9 thoughts on Random Media Goodness

  1. Fix the second link, Jill, it’s the same as the first.

    Given that the story is about women who play for Rutgers — the same women who played for them last year when Don Imus made his infamous remark — you’d think that the Times would be more careful.

    And go Rutgers. C. Vivian Stringer deserves a title more than any other coach in the game.

  2. I think the softball shot is even better because it’s the follow through of a “I just hit a home run (or at least a long double)” shot as she looks up…we’ve seen it a billion times with David Ortiz and Bonds but from what i’ve seen, pretty rare in softball as the editors and photogs always seem to pick the high-fiving, the smiling, the celebrations or rarely the slide home or mid pitch delivery.

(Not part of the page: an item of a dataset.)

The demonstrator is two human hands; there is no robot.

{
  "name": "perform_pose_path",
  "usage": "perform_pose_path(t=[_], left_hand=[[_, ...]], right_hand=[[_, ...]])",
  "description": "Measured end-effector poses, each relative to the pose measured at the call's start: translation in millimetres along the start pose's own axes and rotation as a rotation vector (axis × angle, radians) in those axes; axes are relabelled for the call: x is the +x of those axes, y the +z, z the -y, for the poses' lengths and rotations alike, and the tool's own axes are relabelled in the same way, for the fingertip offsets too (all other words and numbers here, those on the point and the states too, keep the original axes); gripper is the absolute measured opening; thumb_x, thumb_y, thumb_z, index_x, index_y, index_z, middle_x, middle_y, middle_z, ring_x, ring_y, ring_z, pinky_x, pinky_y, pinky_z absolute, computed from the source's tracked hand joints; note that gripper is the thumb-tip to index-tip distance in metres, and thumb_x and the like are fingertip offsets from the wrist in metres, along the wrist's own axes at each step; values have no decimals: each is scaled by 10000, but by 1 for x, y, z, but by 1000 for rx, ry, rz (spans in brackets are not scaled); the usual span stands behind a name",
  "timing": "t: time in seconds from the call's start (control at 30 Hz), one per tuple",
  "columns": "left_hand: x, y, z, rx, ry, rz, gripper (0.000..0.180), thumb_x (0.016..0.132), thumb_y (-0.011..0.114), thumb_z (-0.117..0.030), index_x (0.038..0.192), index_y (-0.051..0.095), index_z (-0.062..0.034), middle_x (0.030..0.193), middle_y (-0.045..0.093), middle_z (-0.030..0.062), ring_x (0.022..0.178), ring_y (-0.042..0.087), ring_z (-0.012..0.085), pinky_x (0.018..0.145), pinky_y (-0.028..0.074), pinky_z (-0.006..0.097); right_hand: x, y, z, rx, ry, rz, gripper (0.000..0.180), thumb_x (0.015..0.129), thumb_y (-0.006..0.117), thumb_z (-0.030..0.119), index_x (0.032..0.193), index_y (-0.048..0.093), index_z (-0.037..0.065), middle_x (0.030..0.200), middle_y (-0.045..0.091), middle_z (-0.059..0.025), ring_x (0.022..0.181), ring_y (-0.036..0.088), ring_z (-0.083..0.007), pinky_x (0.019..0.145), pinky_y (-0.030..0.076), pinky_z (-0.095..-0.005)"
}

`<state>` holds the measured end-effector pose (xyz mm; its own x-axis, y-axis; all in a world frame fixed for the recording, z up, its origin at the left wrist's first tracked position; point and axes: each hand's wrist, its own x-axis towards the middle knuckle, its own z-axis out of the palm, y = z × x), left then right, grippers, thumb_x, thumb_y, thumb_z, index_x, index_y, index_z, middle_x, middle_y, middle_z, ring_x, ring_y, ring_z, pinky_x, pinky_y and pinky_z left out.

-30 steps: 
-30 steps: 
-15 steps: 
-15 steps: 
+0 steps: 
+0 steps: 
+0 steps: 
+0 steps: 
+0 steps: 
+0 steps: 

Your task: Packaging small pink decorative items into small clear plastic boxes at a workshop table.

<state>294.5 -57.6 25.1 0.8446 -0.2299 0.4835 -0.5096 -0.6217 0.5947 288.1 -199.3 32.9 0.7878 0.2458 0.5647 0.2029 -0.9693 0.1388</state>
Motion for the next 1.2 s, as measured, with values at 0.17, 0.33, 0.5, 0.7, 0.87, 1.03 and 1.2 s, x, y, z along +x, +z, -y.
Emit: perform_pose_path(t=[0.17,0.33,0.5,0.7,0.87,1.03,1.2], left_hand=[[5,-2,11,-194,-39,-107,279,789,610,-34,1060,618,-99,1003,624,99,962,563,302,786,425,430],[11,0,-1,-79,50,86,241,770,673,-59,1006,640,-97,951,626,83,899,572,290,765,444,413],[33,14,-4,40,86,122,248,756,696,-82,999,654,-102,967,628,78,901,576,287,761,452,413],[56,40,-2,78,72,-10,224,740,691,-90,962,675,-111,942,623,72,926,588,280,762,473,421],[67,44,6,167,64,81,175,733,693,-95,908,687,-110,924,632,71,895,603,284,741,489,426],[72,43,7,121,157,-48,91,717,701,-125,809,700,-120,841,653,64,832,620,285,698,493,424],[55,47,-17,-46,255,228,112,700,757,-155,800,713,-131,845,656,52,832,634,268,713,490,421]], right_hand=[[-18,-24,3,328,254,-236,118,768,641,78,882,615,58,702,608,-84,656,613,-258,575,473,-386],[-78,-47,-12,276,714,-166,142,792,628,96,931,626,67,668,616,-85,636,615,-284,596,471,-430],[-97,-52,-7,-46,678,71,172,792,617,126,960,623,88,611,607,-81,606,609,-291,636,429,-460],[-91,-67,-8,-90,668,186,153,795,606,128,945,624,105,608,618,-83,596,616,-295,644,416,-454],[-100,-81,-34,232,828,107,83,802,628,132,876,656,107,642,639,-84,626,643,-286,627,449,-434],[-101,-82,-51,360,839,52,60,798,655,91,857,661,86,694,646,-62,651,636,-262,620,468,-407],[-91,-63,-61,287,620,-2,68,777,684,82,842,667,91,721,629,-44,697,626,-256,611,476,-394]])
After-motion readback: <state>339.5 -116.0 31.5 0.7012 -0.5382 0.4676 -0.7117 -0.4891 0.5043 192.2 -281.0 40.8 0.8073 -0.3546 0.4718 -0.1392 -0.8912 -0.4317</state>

  3. I offer this for consideration- arguably the biggest name in Maine sports for over a decade:

    http://en.wikipedia.org/wiki/Cindy_Blodgett

    Watching Cindy play all those years was like watching a basketball clinic! And now she’s coming full circle- it’s gonna be fun to watch her recruit girls, build her teams, and pass along her experiences and knowledge. She just plain-out rocks.

  4. The first time I heard men discussing women’s basketball amongst themselves, without a woman present, and without any sort of tokenism or reference to men’s basketball, was in 1995-96, on the bus in the Hartford area. UConn’s women’s team had won the tournament in 1995 (the men’s team was several years off from winning theirs), and Connecticut is insane for UConn basketball. And if the women’s team is winning and the men’s isn’t, well, then, suddenly, it’s all about the women’s team. But it has seemed to last.

    In fact, I remember listening to the radio once when they were giving away UConn basketball tickets as a prize, and the DJ actually apologized to the winner that the tickets were for the men’s team, and not the women’s team. The women’s team regularly sells out games in the Hartford Civic Center (16K or 20K seats, I forget which) and tickets are scalped.

  5. Well you’ll definitely hear more about it now that UConn is gonna play Stanford in the Final 4. Candice Wiggins is a superstar out here in the Bay Area right now. And the last two nights, SportsCenter led off with coverage of the women’s tournament. How could they not, though, with LSU earning their 5th straight trip to the Final 4, or Wiggins dropping 40+ (twice!), Candace Parker fighting off two dislocated shoulders in the same game and getting the assist on Hornbuckle’s 28-foot 3-pointer that put A&M out of reach, or Maya Moore hitting that 3 off the screen to put UConn up 5 late? And it’s hard not to cheer for coaches like Stringer, Geno, Van, and Pat Summit.

    The women’s game is finally getting some of the attention it deserves. (And remember, they didn’t institute the women’s NCAA tournament until 1982.) Makes it a lot easier to show my baby girl all the things women can do and what else they can excel at.

  6. Stanford playing UConn is agony; my two least favorite teams in women’s hoops. This Cal Golden Bear will hold his nose and root for Candice Wiggins and her squad; if Candice can play Candace in the national title game, we’ll have some goodness.

    But I grieve that CVS still can’t win the big one, though I rejoice in the Scarlet Knights recruiting class.